Step b4, calculating a Pearson correlation coefficient between a certain physical and chemical descriptor and the DIIT toxicity, and deleting the physical and chemical descriptor if the absolute value of the Pearson correlation coefficient is smaller than 0.01;

descriptor combination screening, specifically comprising:

step c1, sorting all descriptors by a recursive feature elimination method or an information gain mode;

and c3, screening out the descriptor combination with the highest MCC value.

8. The predictive model of claim 7, further comprising step 8, model verification, comprising:

Step 83, randomly disturbing the sequence of the DIIT toxicity labels in the training set through a Y-disturbance experiment method, executing the steps 5-6, and verifying the performance degradation condition of each QSAR classification model;

step 84, performing treatment subgroup medicine confidence analysis on the QSAR classification model, which specifically comprises the following steps: according to the second-stage treatment subgroup classification of the medicine ATC codes, a plurality of compounds are used as training sets, ten-fold cross check is carried out for a plurality of times, subgroup accuracy of each QSAR classification model is calculated respectively, and judgment is carried out by taking the accuracy of the consensus model as a reference: when the subgroup accuracy is higher than that of the consensus model, defining that the current QSAR classification model belongs to a subgroup with high confidence; otherwise, defining that the current QSAR classification model belongs to a low-confidence subgroup; step 84 is iteratively performed until there are N QSAR classification models in both the high confidence subgroup and the low confidence subgroup.

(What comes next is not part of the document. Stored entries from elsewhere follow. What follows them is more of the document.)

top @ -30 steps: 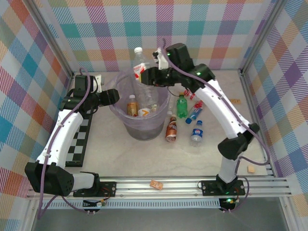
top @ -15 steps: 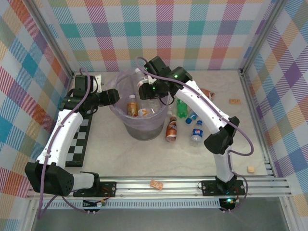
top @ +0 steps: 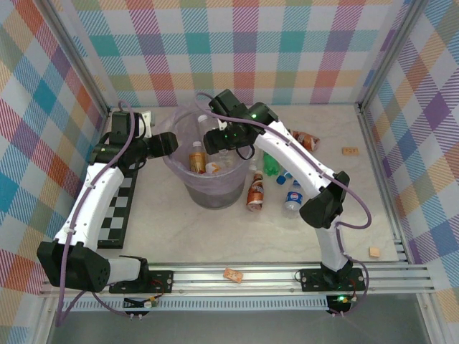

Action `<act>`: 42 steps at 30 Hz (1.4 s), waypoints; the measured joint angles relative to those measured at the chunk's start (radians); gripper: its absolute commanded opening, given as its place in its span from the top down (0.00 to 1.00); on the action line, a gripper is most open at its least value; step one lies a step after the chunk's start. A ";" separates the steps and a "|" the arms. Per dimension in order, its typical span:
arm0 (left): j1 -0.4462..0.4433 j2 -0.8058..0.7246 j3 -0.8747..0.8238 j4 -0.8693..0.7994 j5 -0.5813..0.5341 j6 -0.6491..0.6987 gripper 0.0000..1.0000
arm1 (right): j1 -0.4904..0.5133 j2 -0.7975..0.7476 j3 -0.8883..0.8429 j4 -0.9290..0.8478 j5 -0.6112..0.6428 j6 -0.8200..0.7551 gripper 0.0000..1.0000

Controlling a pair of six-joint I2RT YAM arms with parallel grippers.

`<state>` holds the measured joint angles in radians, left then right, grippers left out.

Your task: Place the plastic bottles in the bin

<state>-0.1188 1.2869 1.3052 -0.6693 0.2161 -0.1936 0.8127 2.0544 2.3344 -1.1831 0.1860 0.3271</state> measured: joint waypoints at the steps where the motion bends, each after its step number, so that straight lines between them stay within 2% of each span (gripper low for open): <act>1: 0.000 0.000 0.000 0.000 0.000 0.000 0.29 | 0.003 0.000 0.008 -0.003 0.005 -0.005 0.19; 6: 0.000 0.000 0.000 0.000 0.000 0.000 0.29 | 0.035 0.000 0.065 0.000 0.030 -0.032 0.23; 11: 0.000 0.000 0.000 0.000 0.000 0.000 0.29 | 0.053 0.003 0.140 0.003 0.034 -0.059 0.36; 18: 0.000 0.000 0.000 0.000 0.000 0.000 0.29 | 0.053 0.062 0.194 0.019 0.031 -0.076 0.47; 25: 0.000 0.000 0.000 0.000 0.000 0.000 0.29 | 0.052 0.135 0.146 0.046 0.043 -0.082 0.49; 31: 0.000 0.000 0.000 0.001 0.000 0.000 0.29 | 0.051 0.118 0.134 0.064 0.041 -0.081 0.49; 36: 0.000 0.000 0.000 0.000 0.000 0.000 0.29 | 0.051 0.115 0.161 0.052 0.022 -0.082 0.44; 42: 0.000 0.000 0.000 0.000 0.000 0.000 0.29 | 0.051 0.025 0.162 0.036 -0.025 -0.093 0.41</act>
<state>-0.1188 1.2869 1.3048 -0.6693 0.2161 -0.1936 0.8635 2.0792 2.4962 -1.1469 0.1608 0.2337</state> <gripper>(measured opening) 0.711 0.586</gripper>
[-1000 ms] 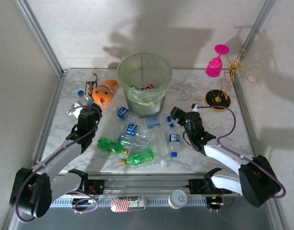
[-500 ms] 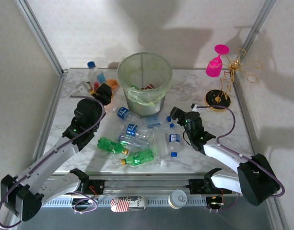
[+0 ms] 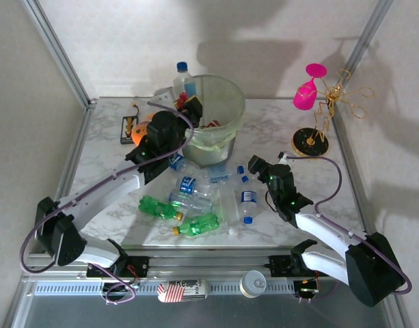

9. A method for predicting toxicity of drug-induced immune thrombocytopenia, comprising: collecting medicine name or compound information, inputting the medicine name or compound information into the prediction model according to any one of claims 1-8, and outputting a prediction result of the medicine or compound on drug-induced immunity thrombocytopenia toxicity.

10. A drug-induced immune thrombocytopenia toxicity prediction system, which is characterized by comprising a data receiving module, a data processing module and a result generating module:

the data processing module comprises a model unit and a prediction unit:

the model unit stores the prediction model according to any one of claims 1 to 8;

the prediction unit calls a prediction model, inputs a medicine name or compound information, and obtains a prediction result about drug-induced immune thrombocytopenia toxicity;

the result generation module is used for sending out the prediction result.